De zienswijze is als volgt beantwoordt. Zowel in voorliggend als in voorheen geldend bestemmingsplan (Bestemmingsplan Oostindie, 2003) voor het plangebied Oostindie heeft het betreffende perceel aan de Roomsterweg al een woonbestemming. Deze bestemming is in voorliggend bestemmingsplan dus niet gewijzigd. De wijziging van de woonbestemming op de gronden gelegen achter het betreffende perceel aan de Roomsterweg, waardoor het mogelijk is om naast de bestaande woning (Riet 1) twee extra woningen op de betreffende gronden te bouwen, kan geen belemmering zijn voor de indiener van deze zienswijze. Zijn perceel aan de Roomsterweg heeft al enige tijd (2003) een woonbestemming en van de uitoefening van een volwaardig agrarisch bedrijf is geen sprake.
 
De conclusie is dat voorliggend bestemmingsplan naar aanleiding van deze zienswijze niet wordt gewijzigd.
 
In voorliggend bestemmingsplan zijn wel enkele ambtshalve wijzigingen doorgevoerd. Op de verbeelding, in de toelichting en in de regels is de plancode gewijzigd in NL.IMRO.0022.BPLEOI14BEHE1-VA01. In de toelichting zijn de beide paragrafen Externe veiligheid en Geluid aangevuld en beoordeeld door de daartoe bevoegde instanties.
 
Het groepsrisico voor het doorgaande vervoer over de N979 en voor het LPG-tankstation is nader verantwoord. Het groepsrisico van het LPG-tankstation en de N979 blijven onder de oriëntatiewaarde en de aspecten bestrijdbaarheid (inrichting, bereikbaarheid, bluswatervoorziening) en zelfredzaamheid zijn in orde. Het groepsrisico is daarom te verantwoorden.
 
Ook is de gevelbelasting op de tweetal kavels gelegen in het bestemmingsplan Oostindie aan de hand van recente verkeersgegevens opnieuw door de Omgevingsdienst Groningen berekend.
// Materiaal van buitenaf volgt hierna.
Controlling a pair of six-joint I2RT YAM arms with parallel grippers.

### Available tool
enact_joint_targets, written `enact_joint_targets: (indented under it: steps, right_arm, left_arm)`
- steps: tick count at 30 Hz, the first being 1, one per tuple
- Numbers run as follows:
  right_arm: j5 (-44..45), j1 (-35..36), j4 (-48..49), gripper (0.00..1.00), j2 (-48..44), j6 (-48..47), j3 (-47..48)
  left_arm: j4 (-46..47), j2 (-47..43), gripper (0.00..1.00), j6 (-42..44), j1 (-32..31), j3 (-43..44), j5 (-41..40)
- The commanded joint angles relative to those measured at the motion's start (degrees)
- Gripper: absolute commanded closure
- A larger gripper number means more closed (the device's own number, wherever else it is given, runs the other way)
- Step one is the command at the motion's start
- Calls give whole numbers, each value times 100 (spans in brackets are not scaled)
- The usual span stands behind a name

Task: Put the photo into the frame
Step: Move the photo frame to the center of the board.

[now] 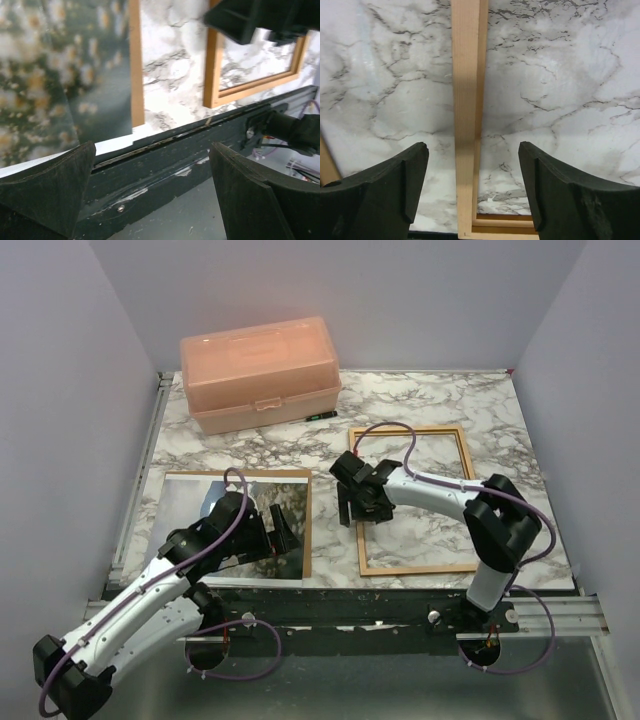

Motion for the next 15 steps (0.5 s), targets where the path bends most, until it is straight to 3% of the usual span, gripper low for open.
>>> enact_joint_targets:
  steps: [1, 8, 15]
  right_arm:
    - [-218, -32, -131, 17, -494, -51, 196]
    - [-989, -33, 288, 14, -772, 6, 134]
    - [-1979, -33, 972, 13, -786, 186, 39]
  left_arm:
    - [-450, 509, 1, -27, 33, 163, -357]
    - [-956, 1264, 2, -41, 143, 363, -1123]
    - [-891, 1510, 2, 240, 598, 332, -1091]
De verkeersgegevens laten een lagere gevelbelasting zien dan in 2007 was verwacht. Het is daarom niet nodig om het eerder afgegeven “besluit hogere waarde voor geluid” voor beide bouwblokken te herzien. Dat er door de bestemmingswijziging op de betreffende bouwblokken in plaats van 2 woningen nu ook vier woningen zijn toegestaan doet hier niets aan af. Het aspect geluid staat het plan en de ontwikkelingen derhalve niet in de weg.
 
6.2 Economische uitvoerbaarheid
Het voorliggende bestemmingsplan is consoliderend van aard, dat wil zeggen dat uitgegaan wordt van de bestaande situatie. Daarom zijn er voor de gemeente geen financiële risico's. Voor de nog te ontwikkelen delen van de wijk Oostindie wordt elk jaar bij de jaarrekening de grondexploitatie herzien. Deze wordt door de gemeenteraad van Leek vastgesteld. Op grond van deze gegevens oordeelt de gemeente dat het plan uitvoerbaar is.